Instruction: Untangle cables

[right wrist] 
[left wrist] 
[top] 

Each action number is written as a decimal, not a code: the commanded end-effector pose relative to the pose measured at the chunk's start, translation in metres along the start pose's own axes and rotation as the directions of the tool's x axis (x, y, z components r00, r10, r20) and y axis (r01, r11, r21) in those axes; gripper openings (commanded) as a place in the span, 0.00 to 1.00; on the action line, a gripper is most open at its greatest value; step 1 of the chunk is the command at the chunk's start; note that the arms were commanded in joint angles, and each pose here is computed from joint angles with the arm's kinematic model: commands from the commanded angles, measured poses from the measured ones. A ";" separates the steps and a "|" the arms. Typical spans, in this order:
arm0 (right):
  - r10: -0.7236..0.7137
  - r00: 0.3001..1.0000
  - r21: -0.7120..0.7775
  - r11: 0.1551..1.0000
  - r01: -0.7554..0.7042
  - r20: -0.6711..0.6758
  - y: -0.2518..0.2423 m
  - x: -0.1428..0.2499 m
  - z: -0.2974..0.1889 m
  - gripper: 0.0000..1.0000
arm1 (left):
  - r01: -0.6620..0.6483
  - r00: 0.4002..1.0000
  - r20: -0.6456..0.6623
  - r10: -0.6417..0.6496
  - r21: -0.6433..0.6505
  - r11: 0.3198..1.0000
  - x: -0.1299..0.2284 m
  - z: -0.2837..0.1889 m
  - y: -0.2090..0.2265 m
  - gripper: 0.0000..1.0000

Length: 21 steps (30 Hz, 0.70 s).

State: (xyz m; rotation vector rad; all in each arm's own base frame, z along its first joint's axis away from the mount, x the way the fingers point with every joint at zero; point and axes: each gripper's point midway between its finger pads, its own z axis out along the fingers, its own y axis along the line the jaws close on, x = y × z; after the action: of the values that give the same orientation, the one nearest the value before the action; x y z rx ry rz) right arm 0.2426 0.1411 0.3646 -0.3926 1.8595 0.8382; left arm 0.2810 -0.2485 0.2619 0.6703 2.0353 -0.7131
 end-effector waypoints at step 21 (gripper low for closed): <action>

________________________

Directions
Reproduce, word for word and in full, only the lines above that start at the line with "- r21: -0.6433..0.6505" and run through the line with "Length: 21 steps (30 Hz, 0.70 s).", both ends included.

Finished task
  - r21: -0.6433..0.6505
  - r11: 0.3198..1.0000
  - x: -0.1299..0.2284 m
  - z: -0.2837..0.1889 m
  - y: -0.2090..0.2265 m
  - gripper: 0.0000..1.0000

Length: 21 steps (30 Hz, 0.70 s).

That concludes the response.